Supine percutaneous nephrolithotomy post operative hospital stay assessment

Document Type : Original Article

Author

Urology department faculty of medecine minia university

Abstract

Background: Since it was first used in 1976, percutaneous nephrolithotomy (PCNL) has become the industry standard treatment for significant renal calculi. Initially, as mentioned sixty years ago, only the prone position was used for percutaneous access to the kidney. Valdivia provided the first account of supine positioning in PCNL. Both positions have since been adopted by PCNL. To enhance the surgical results, modifications to the initial supine position were created. The advantages of each supine position were discussed for five different supine postures (full supine, Valdivia, Galdakao-modified Valdivia, Barts-modified Valdivia, and Barts flank-free modified supine positions). In this study, we evaluated the results of supine PCNL surgery.
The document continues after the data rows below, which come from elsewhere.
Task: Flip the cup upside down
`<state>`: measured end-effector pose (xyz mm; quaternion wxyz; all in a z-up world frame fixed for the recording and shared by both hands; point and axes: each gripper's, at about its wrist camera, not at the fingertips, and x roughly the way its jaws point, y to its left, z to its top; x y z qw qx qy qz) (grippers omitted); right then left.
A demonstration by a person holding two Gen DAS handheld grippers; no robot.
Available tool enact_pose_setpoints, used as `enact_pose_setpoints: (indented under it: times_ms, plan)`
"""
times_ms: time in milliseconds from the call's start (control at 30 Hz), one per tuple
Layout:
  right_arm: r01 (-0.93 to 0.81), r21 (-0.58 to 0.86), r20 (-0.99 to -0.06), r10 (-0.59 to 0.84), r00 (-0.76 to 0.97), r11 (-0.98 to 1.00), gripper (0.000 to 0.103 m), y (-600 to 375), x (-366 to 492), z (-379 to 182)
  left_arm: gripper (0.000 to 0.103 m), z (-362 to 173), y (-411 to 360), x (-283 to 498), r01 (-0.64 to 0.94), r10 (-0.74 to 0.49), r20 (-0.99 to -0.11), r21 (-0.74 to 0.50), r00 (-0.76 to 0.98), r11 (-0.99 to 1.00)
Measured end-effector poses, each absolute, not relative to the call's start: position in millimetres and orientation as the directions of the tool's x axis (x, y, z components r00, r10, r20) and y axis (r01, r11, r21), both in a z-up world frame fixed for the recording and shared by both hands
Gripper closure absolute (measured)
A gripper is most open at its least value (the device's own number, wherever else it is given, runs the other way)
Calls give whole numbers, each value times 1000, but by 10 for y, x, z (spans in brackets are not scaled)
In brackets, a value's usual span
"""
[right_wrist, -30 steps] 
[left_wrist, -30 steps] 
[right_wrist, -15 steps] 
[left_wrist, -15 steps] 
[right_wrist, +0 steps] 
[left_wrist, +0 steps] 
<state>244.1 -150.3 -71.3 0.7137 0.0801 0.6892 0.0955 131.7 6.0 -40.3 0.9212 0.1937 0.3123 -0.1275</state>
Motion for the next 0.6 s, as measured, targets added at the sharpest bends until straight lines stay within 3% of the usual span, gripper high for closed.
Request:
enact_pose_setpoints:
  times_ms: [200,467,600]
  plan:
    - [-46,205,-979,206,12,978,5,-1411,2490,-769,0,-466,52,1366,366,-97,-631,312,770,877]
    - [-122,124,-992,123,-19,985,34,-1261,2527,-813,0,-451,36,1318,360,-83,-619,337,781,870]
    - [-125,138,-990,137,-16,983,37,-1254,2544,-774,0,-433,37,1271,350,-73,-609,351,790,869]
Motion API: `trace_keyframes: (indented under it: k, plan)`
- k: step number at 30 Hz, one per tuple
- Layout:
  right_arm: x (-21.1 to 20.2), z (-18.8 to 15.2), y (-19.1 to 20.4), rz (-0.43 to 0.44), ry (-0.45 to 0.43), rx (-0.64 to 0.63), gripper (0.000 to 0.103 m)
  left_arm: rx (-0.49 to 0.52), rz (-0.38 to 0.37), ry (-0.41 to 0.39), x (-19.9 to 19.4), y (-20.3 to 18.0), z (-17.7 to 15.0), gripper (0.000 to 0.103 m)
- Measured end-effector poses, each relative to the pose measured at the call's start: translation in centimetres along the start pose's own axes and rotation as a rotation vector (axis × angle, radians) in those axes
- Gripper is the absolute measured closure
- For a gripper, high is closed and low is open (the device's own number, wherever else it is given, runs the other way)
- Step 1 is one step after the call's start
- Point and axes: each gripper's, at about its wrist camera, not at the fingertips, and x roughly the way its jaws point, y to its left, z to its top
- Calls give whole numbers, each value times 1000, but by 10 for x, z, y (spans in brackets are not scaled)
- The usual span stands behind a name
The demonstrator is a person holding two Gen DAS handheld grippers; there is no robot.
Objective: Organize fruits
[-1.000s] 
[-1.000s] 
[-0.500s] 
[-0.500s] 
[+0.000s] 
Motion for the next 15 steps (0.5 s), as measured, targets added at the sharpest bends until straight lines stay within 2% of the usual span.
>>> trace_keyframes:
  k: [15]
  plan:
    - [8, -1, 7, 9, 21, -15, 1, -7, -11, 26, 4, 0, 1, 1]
Methods: All patients were evaluated at baseline to complete diagnosis of renal stones, evaluation of previous line of management if present, confirm indication for surgery and fitness for surgical procedure, where patients selected for operative procedure had been counseled and written consent is obtained for the surgical procedure, then admitted patients will be assigned to certain hospital admission number.

Results: This study was conducted on 53 patients (31male & 22 female), age range 18 to 65 years old. there were 58.5% of the studied cases were males and 41.5% were females. The mean age was 36.09 ± 12.14 SD with range (18.0 – 65.0). There were 13.2% of the studied cases had Co-morbidities and 86.8% had no Co-morbidities. The current study showed that mean hospital stay was 2.23 ± 0.64 SD with range (2.0 – 5.0).